Direct Measurements of the Pressure and Flow in the Xylem Vessels of Nicotiana tabacum and their Dependence on Flow Resistance and Transpiration Rate

Abstract

AbstractThe relationships between xylem tension, velocity of water ascending and transpiration in tobacco plants were measured by means of the “xylem pressure probe technique” (Balling, A. and Zimmermann, U., Planta 182, 325–338, 1990). The flow velocity was determined by suction or injection of fluorescein (or FITC‐labelled dextrans of various molecular weights) from the microcapillary of the pressure probe into the punctured xylem vessel, followed by serial‐sectioning of the stem after a given propagation time.

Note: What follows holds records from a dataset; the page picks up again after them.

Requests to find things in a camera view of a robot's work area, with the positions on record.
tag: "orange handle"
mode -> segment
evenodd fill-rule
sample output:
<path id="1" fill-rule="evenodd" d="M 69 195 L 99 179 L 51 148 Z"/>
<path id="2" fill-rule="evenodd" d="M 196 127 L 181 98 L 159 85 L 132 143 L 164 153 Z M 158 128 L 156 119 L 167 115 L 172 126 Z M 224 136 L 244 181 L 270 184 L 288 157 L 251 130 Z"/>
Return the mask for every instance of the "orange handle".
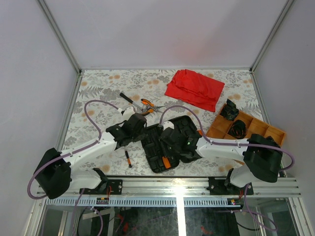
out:
<path id="1" fill-rule="evenodd" d="M 144 105 L 150 105 L 152 107 L 154 107 L 154 104 L 152 102 L 150 102 L 149 100 L 147 99 L 141 99 L 141 102 L 144 104 Z"/>

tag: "wooden tray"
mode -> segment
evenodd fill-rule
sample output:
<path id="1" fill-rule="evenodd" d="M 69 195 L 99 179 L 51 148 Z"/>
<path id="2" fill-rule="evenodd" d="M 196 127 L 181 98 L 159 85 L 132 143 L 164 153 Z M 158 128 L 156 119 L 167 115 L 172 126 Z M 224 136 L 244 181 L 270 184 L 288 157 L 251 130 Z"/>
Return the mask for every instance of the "wooden tray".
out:
<path id="1" fill-rule="evenodd" d="M 246 124 L 247 135 L 245 138 L 250 138 L 252 134 L 260 134 L 263 137 L 271 136 L 277 144 L 282 146 L 286 133 L 276 127 L 273 127 L 265 122 L 258 120 L 240 110 L 239 115 L 234 121 L 225 119 L 223 116 L 219 115 L 216 117 L 215 121 L 212 123 L 210 129 L 207 132 L 207 136 L 210 138 L 217 139 L 236 139 L 228 134 L 228 131 L 233 122 L 240 119 Z"/>

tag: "open tool case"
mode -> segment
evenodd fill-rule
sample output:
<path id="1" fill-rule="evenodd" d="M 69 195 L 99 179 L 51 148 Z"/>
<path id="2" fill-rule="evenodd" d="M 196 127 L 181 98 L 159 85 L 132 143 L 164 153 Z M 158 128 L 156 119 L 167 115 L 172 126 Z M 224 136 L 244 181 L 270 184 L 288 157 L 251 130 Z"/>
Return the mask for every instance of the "open tool case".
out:
<path id="1" fill-rule="evenodd" d="M 284 131 L 277 129 L 265 122 L 262 122 L 257 118 L 254 118 L 242 112 L 241 110 L 239 111 L 239 114 L 234 121 L 227 120 L 221 115 L 221 112 L 225 106 L 226 104 L 222 107 L 219 115 L 216 117 L 215 121 L 212 123 L 210 129 L 208 130 L 208 137 L 217 139 L 235 139 L 228 134 L 228 131 L 230 130 L 232 123 L 240 119 L 246 125 L 247 135 L 245 136 L 245 138 L 250 138 L 252 134 L 260 134 L 265 138 L 271 136 L 278 145 L 282 146 L 286 135 Z"/>
<path id="2" fill-rule="evenodd" d="M 194 134 L 197 131 L 197 127 L 192 122 L 189 116 L 177 117 L 170 120 L 175 129 L 180 130 L 182 134 L 188 136 L 189 134 Z M 146 128 L 148 137 L 141 141 L 142 147 L 146 153 L 146 158 L 150 165 L 151 170 L 154 173 L 161 173 L 167 170 L 171 170 L 179 165 L 180 157 L 169 158 L 170 166 L 167 167 L 163 162 L 163 151 L 161 142 L 159 138 L 162 133 L 162 129 L 158 124 L 149 126 Z"/>

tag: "screwdriver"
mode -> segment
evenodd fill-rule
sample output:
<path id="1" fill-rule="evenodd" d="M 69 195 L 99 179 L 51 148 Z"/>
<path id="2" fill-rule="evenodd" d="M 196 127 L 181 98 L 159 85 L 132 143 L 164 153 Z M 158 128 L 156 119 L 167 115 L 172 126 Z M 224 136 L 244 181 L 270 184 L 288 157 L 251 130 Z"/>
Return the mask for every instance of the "screwdriver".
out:
<path id="1" fill-rule="evenodd" d="M 126 157 L 127 157 L 127 160 L 128 160 L 129 168 L 131 168 L 131 167 L 132 167 L 132 165 L 131 165 L 131 162 L 130 162 L 130 159 L 129 159 L 128 152 L 127 152 L 127 151 L 125 151 L 125 154 L 126 154 Z"/>
<path id="2" fill-rule="evenodd" d="M 125 100 L 127 100 L 128 102 L 130 102 L 132 105 L 136 106 L 137 108 L 139 108 L 141 111 L 143 111 L 143 108 L 140 107 L 138 104 L 136 104 L 134 101 L 132 101 L 130 98 L 128 98 L 126 95 L 124 95 L 122 92 L 119 94 L 120 97 L 124 98 Z"/>

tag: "patterned table surface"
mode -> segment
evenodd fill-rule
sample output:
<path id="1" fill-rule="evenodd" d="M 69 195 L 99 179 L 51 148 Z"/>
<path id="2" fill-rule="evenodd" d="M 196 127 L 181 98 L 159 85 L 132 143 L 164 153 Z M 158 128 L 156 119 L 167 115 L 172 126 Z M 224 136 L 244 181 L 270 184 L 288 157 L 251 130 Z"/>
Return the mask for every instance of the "patterned table surface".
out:
<path id="1" fill-rule="evenodd" d="M 74 105 L 70 124 L 64 142 L 64 149 L 75 147 L 97 137 L 97 131 L 84 114 L 84 104 L 92 99 L 101 99 L 125 108 L 128 102 L 119 96 L 125 93 L 134 101 L 140 103 L 141 98 L 147 98 L 157 106 L 169 107 L 185 105 L 192 109 L 201 119 L 205 132 L 218 115 L 222 105 L 229 98 L 237 107 L 260 120 L 261 110 L 252 85 L 248 70 L 195 70 L 198 73 L 225 83 L 221 97 L 216 105 L 216 112 L 209 112 L 174 98 L 165 96 L 167 84 L 172 80 L 177 70 L 86 70 Z M 122 116 L 108 105 L 91 103 L 88 114 L 104 131 L 107 127 L 122 122 Z M 190 112 L 175 108 L 165 113 L 164 120 L 188 115 L 196 122 Z M 159 122 L 160 114 L 146 116 L 148 126 Z M 155 174 L 149 167 L 141 142 L 129 144 L 132 168 L 128 167 L 123 148 L 108 155 L 97 157 L 92 162 L 81 166 L 82 170 L 99 167 L 108 175 L 134 176 L 226 176 L 232 167 L 240 165 L 226 158 L 201 158 L 190 164 L 180 163 L 175 169 L 161 174 Z"/>

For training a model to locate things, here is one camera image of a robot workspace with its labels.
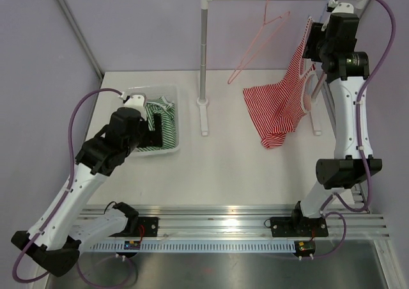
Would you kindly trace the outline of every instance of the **striped shirt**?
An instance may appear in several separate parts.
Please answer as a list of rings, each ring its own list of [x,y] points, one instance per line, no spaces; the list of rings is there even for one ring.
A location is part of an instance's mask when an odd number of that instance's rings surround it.
[[[146,103],[146,115],[148,117],[149,130],[155,130],[153,115],[159,114],[162,119],[162,147],[147,146],[137,148],[138,152],[151,152],[153,150],[168,150],[176,147],[176,123],[174,120],[174,103],[168,102],[165,97],[148,100]]]
[[[306,60],[302,54],[312,22],[312,18],[309,18],[302,41],[291,58],[283,80],[243,90],[251,120],[265,148],[281,146],[286,134],[294,132],[301,118],[311,110],[311,99],[304,94],[304,90],[305,84],[316,76],[316,72],[313,64],[304,72]]]

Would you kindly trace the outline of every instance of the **white tabletop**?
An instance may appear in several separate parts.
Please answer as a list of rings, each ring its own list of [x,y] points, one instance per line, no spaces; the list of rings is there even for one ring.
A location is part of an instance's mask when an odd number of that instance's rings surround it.
[[[315,164],[332,158],[335,138],[321,94],[322,135],[314,136],[308,115],[280,148],[266,150],[243,100],[242,89],[280,81],[284,70],[246,70],[227,85],[231,71],[207,73],[209,135],[200,133],[196,71],[107,72],[103,88],[174,83],[180,89],[180,151],[128,157],[94,193],[89,204],[124,201],[132,205],[295,204],[313,187]],[[113,93],[98,97],[88,138],[108,123],[116,109]],[[343,194],[353,203],[350,191]]]

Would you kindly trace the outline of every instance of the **black mounting bracket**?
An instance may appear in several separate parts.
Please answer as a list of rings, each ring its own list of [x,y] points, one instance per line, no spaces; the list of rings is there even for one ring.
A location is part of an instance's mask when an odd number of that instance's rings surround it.
[[[163,135],[162,135],[162,117],[160,114],[153,115],[153,130],[149,130],[148,121],[144,121],[145,124],[145,135],[143,136],[141,142],[137,146],[138,148],[144,147],[162,147],[163,146]]]
[[[328,228],[325,219],[310,219],[302,215],[300,203],[295,205],[290,217],[271,217],[270,228],[274,238],[290,237],[327,237]]]
[[[138,217],[136,226],[132,232],[122,231],[111,235],[111,237],[140,237],[139,226],[142,225],[145,229],[144,238],[146,237],[157,237],[159,228],[159,218],[158,217]]]

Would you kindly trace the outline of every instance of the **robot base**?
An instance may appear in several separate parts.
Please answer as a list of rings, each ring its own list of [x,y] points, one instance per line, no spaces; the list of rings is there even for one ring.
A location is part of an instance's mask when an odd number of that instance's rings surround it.
[[[304,217],[301,212],[300,203],[295,205],[291,217],[271,217],[270,228],[273,238],[289,237],[327,237],[328,228],[325,219],[320,217],[310,219]]]

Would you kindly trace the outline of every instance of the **red wire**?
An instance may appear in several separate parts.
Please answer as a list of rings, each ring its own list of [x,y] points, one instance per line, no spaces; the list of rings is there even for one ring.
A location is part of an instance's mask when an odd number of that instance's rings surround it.
[[[309,242],[313,241],[315,238],[315,230],[313,228],[313,231],[311,232],[311,239],[309,240]]]
[[[141,240],[139,241],[139,244],[141,244],[142,239],[145,236],[145,227],[143,225],[139,225],[138,229],[139,229],[139,233],[141,234]]]

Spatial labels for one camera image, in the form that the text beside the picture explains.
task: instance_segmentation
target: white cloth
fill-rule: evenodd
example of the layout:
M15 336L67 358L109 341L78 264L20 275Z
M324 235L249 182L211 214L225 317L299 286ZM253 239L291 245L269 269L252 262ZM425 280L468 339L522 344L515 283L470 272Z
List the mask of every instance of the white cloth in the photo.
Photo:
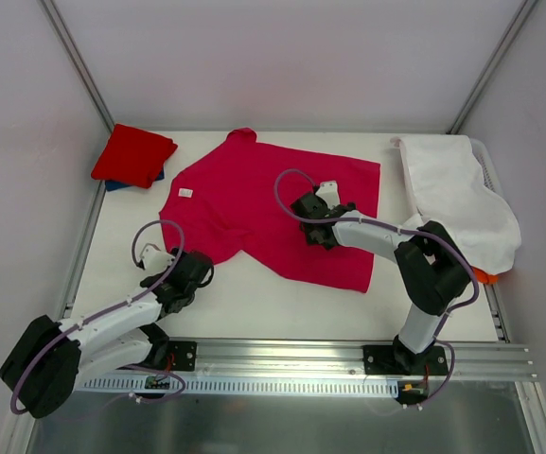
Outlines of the white cloth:
M520 229L508 203L484 186L465 135L405 135L400 148L413 213L447 229L471 266L499 274L514 265Z

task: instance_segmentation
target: white table surface
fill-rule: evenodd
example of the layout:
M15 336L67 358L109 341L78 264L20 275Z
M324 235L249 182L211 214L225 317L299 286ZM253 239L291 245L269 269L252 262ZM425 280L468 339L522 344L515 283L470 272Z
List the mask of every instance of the white table surface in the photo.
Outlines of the white table surface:
M166 177L149 190L126 188L106 194L72 317L125 299L146 277L131 260L133 235L159 218L174 176L220 144L227 132L159 133L179 145L167 160ZM258 141L381 163L378 217L402 222L410 210L400 156L390 144L391 137L393 134L260 132ZM145 242L163 246L161 228L150 227L138 251ZM468 288L463 299L471 291ZM191 306L159 324L170 336L179 337L383 341L399 331L410 304L398 267L381 257L375 259L369 291L362 294L284 279L241 252L216 267L213 282L198 290ZM497 340L483 287L474 305L454 312L440 338Z

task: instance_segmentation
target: cable
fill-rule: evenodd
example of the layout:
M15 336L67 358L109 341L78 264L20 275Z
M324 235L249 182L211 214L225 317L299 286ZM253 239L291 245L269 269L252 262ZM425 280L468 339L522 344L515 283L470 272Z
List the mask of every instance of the cable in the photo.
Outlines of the cable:
M424 378L415 386L424 385L424 388L427 390L429 388L428 381L429 381L429 377L431 376L431 368L428 367L428 364L424 364L424 368L425 368Z
M171 363L172 362L175 362L175 359L174 359L174 354L173 353L170 353L169 355L166 356L166 359L167 359L167 366L166 368L164 369L165 372L169 372L171 371ZM154 380L155 380L155 383L159 383L160 381L163 381L167 378L167 375L165 374L158 374Z
M140 235L142 235L142 233L147 228L149 228L151 225L155 225L155 224L171 225L172 227L174 227L178 231L178 234L180 235L180 245L178 246L178 256L180 256L180 254L182 254L182 251L185 248L185 233L183 232L182 227L180 227L180 225L178 225L173 220L167 220L167 219L153 220L153 221L145 224L144 226L142 226L138 230L138 232L136 232L136 235L133 237L133 241L132 241L132 260L133 260L133 263L136 264L136 265L138 264L138 261L136 259L136 255L135 255L135 245L136 245L136 243L138 241L138 237L140 237ZM130 305L130 304L140 300L141 298L143 298L147 294L151 293L154 289L159 287L167 279L167 277L173 271L173 269L174 269L174 267L176 266L177 263L178 263L178 261L174 260L171 263L171 265L169 266L169 268L167 268L167 270L161 275L161 277L159 277L159 279L157 279L154 282L154 284L152 286L150 286L149 288L147 288L146 290L138 293L136 296L132 297L129 301L123 301L121 303L117 303L116 305L106 307L106 308L100 310L99 312L91 315L90 317L87 317L83 321L83 325L91 323L94 320L99 319L100 317L104 317L105 315L108 315L111 312L114 312L114 311L120 309L121 307L125 307L127 305ZM13 390L13 392L11 394L11 399L9 401L9 409L11 410L12 413L14 413L14 414L24 414L24 413L27 412L27 409L19 409L18 408L18 396L20 395L20 390L22 390L23 386L26 383L26 379L28 378L30 373L33 372L33 369L35 369L35 366L39 363L39 361L52 348L54 348L54 346L56 344L58 344L58 342L65 339L69 334L72 334L72 333L74 333L75 331L78 331L78 330L79 330L79 325L74 324L70 328L68 328L67 330L61 332L58 336L56 336L56 338L54 338L48 344L46 344L45 347L42 348L39 351L39 353L37 355L35 355L35 357L31 360L31 362L28 364L28 366L23 371L22 375L20 375L20 378L19 378L18 382L16 383L16 386L14 387L14 390Z
M158 398L148 398L148 397L144 397L144 395L137 396L135 393L118 394L115 397L113 397L112 399L110 399L109 401L107 401L101 407L98 407L96 410L89 411L88 413L83 414L82 416L79 416L77 418L61 418L59 416L56 416L55 419L57 421L62 422L62 423L77 423L79 421L84 421L86 419L92 418L93 416L96 416L97 414L100 414L103 410L105 410L107 407L111 406L114 402L116 402L118 400L121 400L124 397L133 399L138 404L155 404L155 403L159 404L159 403L162 403L162 402L167 402L168 400L171 400L172 398L178 397L186 389L186 382L184 381L184 379L181 376L173 374L170 371L163 371L162 372L162 371L157 371L157 370L149 369L149 368L142 367L142 366L137 366L137 365L134 365L134 364L130 364L128 366L125 366L124 369L132 369L134 371L148 372L148 373L157 374L157 375L169 376L170 378L173 378L176 381L178 381L180 383L180 385L181 385L181 388L180 388L180 390L175 391L174 393L166 393L165 397L158 397Z
M169 400L173 400L173 399L177 398L186 389L185 380L181 376L176 375L171 371L157 371L155 369L150 369L148 367L138 366L136 364L130 364L128 366L125 366L125 368L126 369L132 369L133 371L148 372L149 374L166 375L166 376L169 376L170 378L175 379L181 385L180 390L174 391L173 393L166 393L166 395L163 396L163 397L156 397L156 398L153 398L153 399L150 399L150 398L147 398L147 397L137 397L136 398L136 403L138 403L138 404L162 404L164 402L167 402Z
M455 369L455 350L453 349L453 345L451 345L449 342L445 342L444 340L436 340L436 343L440 343L441 345L445 345L449 349L449 354L451 355L451 361L449 362L449 370L447 372L447 375L445 376L445 379L443 382L439 385L439 387L432 392L423 403L428 404L431 399L433 399L436 395L438 395L443 388L447 386L449 381L451 380L451 376L453 375L453 370Z
M450 365L449 365L448 374L446 375L446 377L443 380L443 382L441 383L441 385L436 390L434 390L434 392L431 393L428 396L428 398L424 401L424 402L428 403L432 398L434 398L436 395L438 395L439 392L441 390L443 390L443 388L445 388L447 386L447 384L449 383L449 380L451 379L451 376L453 375L453 371L455 369L455 350L453 349L453 346L449 342L438 340L437 336L439 335L439 333L443 329L443 326L445 326L445 322L447 321L447 318L449 317L449 314L451 312L453 312L456 309L459 309L460 307L469 306L479 298L479 283L478 283L477 278L476 278L476 276L474 274L474 271L472 270L472 267L470 267L470 265L468 264L466 259L463 258L462 255L460 253L458 253L447 241L445 241L443 238L441 238L441 237L439 237L439 236L437 236L435 234L430 234L428 232L421 232L419 230L403 230L403 229L399 229L398 227L396 227L393 224L389 224L389 223L383 222L381 220L371 219L371 218L307 219L307 218L301 218L299 216L296 216L287 206L285 206L285 204L283 203L283 201L281 200L281 197L279 195L279 185L280 185L281 181L283 180L283 178L285 178L285 176L290 174L290 173L297 173L298 175L301 175L304 178L306 178L308 180L308 182L310 183L310 185L312 185L312 186L315 185L315 182L312 180L312 178L310 178L309 175L304 173L302 170L298 170L297 168L288 168L287 170L284 170L283 172L281 172L278 177L276 177L276 180L274 181L274 198L276 199L276 202L281 207L281 209L287 215L289 215L290 218L299 220L300 222L306 222L306 223L310 223L310 224L327 224L329 222L362 222L362 223L365 223L365 224L370 224L370 225L375 225L377 227L381 227L382 229L386 229L386 230L388 230L390 232L395 232L395 233L405 234L405 235L412 235L412 236L421 236L421 237L424 237L426 239L436 241L441 247L443 247L443 249L445 249L448 253L450 253L453 256L453 258L455 258L457 260L457 262L462 266L462 268L464 268L464 270L468 274L468 277L470 278L470 282L472 282L472 286L473 286L472 296L468 300L466 300L466 301L464 301L462 303L457 303L457 304L455 304L455 305L453 305L451 307L448 307L447 310L445 311L445 313L443 314L443 317L441 318L441 321L439 322L438 326L434 330L433 336L434 336L435 341L440 343L441 345L445 345L449 349L449 352L451 354L451 362L450 362ZM412 407L418 407L420 409L422 408L421 404L419 404L417 406L412 406Z

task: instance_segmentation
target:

The distance travelled was defined as the distance from the injection point to the uppermost xylem section in which the dye could be detected. For a transpiration rate of 0.52 ± 0.12 ml . h−1, a linear dependence between the flow velocity and the tension gradients was found as expected from the Hagen‐Poiseuille law. The slope of the straight lines decreased with increasing molecular weight of the fluorescent labelled compound, presumably because of (partial) plugging of the pit membranes. The average value of the flow velocity (2.5 . 10−4 ± 0.9 . 10−4 m . s−1) was one magnitude smaller than the value estimated from the geometric dimensions of the xylem vessels, but agreed well with the literature value of 2.8 . 10−4 m . s−1 for herbs (determined by the heat pulse technique; Huber, B. Ber. deutsch. bot. Ges. 50, 89–109, 1932). The average pressure gradient was determined to be 0.39 ± 0.23 MPa . m−1, in agreement with the literature (Begg, J. E. and Turner, N. C. Plant Physiol. 46, 343–346, 1970).The first response of xylem pressure (or tension) and of flow velocity to a reduction of the transpiration rate (0.14 ± 0.06 ml . h−1) occurred after about 24 h, when an increase of the xylem pressure towards higher values associated with a decrease in flow velocity was observed. In contrast, re‐establishment of the normal transpiration rate brought the pressure (or tension) and the flow velocity back to normal values within half an hour.Similary, introduction of a transverse cross‐sectional cut into the stem did not lead during the first 10 h to a change in xylem tension (or velocity). However, during the following day the pressure fell to relatively low values (about −0.13 MPa). The velocity increased 10‐fold. In the next two days the xylem pressure increased again to normal values (average +0.03 MPa), whereas the flow velocity assumed higher values than normal.The data are discussed in terms of the water status and storage of the adjacent tissue cells.